Problem details -
Beneath this line are the data; copy exactly the part of them that opens with the line containing "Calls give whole" and closes with the line containing "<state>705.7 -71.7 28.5", and only that part.

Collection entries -
>>
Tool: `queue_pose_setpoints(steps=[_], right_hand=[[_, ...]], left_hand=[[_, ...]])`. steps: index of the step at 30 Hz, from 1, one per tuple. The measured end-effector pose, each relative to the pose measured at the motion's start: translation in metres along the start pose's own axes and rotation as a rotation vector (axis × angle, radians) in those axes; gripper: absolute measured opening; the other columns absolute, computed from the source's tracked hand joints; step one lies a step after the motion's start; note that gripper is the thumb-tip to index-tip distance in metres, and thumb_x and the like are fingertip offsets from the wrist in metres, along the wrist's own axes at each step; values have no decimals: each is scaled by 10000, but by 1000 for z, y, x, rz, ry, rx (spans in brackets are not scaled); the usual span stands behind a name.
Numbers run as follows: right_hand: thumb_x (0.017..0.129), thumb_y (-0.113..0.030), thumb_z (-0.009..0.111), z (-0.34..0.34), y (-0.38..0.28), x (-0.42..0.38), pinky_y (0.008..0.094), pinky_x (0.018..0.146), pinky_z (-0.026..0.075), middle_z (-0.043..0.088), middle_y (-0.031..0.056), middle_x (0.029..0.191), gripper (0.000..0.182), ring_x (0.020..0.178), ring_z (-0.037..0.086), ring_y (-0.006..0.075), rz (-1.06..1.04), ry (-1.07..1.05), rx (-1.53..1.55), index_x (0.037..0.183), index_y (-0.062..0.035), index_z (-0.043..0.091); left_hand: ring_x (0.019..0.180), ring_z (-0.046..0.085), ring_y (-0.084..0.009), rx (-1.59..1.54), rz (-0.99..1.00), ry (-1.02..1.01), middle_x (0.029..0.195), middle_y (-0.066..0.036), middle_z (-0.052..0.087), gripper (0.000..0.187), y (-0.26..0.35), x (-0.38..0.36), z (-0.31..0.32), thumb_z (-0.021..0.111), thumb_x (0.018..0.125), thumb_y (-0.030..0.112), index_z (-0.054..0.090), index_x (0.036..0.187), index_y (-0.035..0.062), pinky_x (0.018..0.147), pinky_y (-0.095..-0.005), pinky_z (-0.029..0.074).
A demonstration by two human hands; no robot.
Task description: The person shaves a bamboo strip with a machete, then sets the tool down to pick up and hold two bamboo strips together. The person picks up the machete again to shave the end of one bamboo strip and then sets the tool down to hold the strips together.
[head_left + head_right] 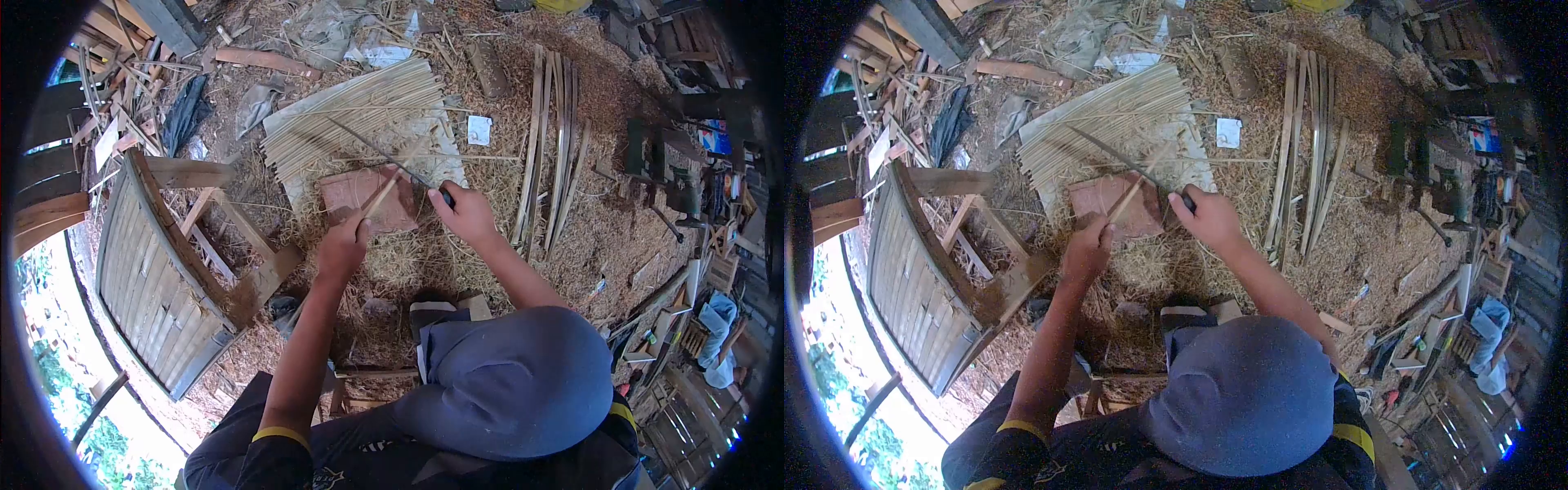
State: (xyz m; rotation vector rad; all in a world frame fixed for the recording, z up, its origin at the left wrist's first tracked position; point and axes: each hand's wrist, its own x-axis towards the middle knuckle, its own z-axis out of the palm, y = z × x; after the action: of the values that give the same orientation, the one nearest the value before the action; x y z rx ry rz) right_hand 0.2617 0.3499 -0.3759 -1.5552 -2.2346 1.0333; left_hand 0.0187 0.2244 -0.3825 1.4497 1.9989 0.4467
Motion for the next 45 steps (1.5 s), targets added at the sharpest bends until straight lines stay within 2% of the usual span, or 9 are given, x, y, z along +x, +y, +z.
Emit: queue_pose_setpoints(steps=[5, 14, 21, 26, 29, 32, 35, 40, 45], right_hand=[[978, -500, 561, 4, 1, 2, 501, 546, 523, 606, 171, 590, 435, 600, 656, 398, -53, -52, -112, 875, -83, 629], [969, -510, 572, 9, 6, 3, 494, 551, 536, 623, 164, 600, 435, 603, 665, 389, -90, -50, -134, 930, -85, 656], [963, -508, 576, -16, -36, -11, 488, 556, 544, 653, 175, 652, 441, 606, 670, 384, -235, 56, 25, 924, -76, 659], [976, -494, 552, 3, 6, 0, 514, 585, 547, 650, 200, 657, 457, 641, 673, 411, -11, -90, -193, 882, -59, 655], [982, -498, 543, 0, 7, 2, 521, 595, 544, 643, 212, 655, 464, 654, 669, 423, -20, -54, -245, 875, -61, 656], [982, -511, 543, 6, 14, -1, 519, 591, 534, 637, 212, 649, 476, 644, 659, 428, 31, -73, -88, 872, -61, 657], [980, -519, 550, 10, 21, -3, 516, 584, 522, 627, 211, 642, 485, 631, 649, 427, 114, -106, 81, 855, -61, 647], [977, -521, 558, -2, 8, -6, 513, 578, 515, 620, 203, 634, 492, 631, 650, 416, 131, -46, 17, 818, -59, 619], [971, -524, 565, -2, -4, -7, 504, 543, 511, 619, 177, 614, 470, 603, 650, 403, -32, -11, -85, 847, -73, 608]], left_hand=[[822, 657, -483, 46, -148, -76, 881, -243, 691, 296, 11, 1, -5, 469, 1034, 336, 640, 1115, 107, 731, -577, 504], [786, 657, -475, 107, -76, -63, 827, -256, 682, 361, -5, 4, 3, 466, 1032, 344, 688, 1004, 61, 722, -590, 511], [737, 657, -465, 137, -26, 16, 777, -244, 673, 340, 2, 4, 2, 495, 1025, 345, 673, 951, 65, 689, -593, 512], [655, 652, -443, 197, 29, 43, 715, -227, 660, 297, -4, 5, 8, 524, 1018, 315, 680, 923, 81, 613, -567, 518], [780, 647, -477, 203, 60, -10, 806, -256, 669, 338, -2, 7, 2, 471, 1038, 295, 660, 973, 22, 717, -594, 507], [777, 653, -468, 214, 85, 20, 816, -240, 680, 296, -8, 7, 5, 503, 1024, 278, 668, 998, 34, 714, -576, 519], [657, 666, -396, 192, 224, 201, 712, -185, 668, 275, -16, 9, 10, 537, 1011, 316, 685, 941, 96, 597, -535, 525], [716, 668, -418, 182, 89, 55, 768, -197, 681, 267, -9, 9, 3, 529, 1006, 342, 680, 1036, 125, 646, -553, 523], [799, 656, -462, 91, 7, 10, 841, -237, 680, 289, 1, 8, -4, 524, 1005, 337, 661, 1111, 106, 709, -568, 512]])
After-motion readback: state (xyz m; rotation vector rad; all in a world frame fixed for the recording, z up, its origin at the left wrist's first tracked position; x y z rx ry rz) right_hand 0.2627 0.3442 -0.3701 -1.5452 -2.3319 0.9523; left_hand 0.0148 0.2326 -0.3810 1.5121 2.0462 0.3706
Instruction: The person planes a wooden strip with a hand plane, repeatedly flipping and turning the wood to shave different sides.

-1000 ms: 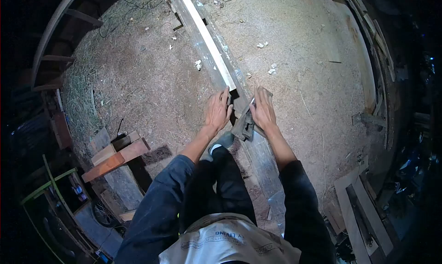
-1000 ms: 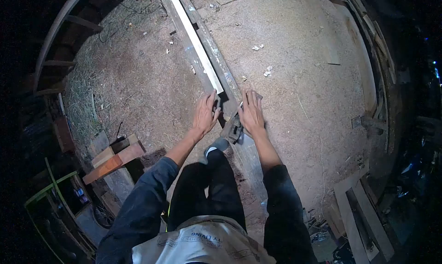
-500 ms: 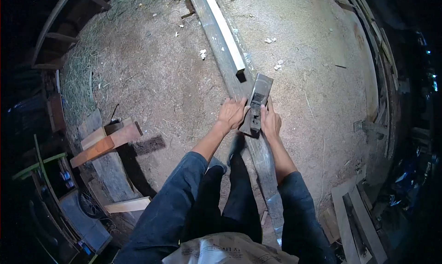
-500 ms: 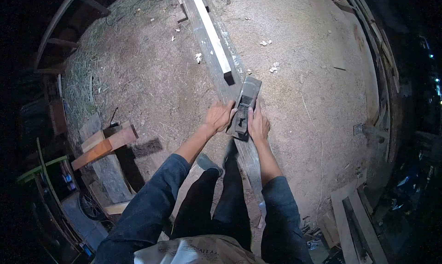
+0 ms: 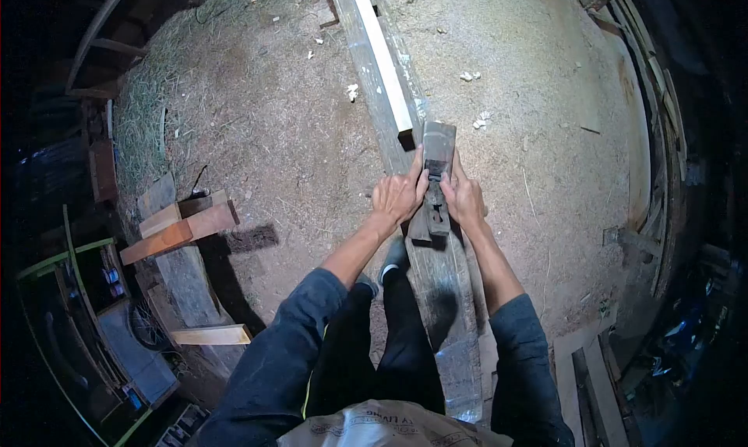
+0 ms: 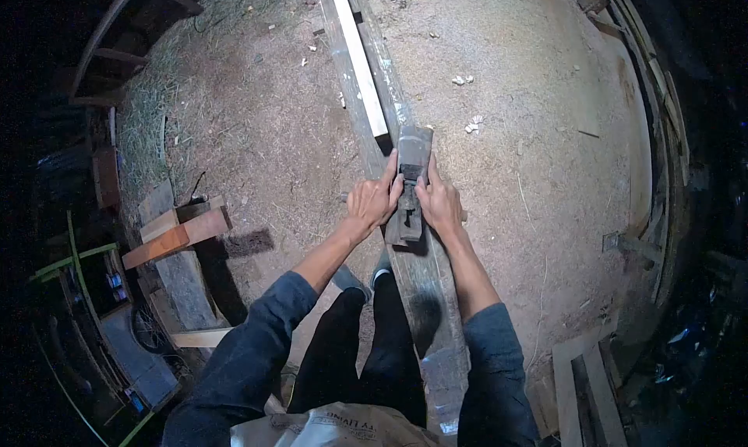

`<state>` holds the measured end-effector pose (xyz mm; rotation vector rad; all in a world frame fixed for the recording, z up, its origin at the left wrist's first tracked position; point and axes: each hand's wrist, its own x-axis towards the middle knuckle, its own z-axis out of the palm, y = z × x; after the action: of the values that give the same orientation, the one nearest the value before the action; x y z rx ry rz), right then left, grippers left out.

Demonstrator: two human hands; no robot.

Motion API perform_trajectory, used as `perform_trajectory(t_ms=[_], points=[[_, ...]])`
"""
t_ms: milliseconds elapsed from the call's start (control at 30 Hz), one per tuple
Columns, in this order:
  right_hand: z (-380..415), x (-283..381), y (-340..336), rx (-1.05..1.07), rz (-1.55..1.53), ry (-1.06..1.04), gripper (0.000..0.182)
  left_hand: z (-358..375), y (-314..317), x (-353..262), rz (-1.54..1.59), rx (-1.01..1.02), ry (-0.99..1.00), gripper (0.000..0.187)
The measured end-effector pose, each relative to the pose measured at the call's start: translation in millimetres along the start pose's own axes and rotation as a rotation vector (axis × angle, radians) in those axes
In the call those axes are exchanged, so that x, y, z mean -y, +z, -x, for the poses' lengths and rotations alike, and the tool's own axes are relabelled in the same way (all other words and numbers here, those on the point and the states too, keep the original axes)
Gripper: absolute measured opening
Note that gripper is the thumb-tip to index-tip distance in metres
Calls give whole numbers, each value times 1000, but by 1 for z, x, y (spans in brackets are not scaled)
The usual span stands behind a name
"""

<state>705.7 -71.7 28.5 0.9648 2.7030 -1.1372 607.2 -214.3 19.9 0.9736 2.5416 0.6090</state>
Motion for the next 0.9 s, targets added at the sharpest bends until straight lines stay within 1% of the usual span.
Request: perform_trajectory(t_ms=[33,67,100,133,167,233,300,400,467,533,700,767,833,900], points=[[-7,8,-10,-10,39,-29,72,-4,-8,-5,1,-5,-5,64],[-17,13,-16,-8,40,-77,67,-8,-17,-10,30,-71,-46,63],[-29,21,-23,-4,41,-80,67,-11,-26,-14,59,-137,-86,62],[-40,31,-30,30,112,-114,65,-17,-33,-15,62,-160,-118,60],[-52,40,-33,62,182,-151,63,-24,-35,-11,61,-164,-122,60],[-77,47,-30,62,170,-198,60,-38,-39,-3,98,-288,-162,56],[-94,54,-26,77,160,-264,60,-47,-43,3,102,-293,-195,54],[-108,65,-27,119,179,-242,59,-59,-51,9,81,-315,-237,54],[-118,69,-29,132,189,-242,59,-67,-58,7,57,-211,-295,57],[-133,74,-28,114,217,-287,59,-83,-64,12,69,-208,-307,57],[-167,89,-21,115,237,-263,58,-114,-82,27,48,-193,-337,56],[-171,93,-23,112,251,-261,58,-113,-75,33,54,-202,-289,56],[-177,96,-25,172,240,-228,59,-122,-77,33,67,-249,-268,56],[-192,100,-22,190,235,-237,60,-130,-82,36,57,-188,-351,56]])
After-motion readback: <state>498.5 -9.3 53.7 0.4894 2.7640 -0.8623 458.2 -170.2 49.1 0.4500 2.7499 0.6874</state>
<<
Exercise solution -
Calls give whole numbers, each value times 1000, but by 1 for z, x, y (spans in brackets are not scaled)
The usual span stands behind a name
"""

<state>705.7 -71.7 28.5 0.9648 2.7030 -1.1372 607.2 -214.3 19.9 0.9736 2.5416 0.6090</state>

The output given is complete.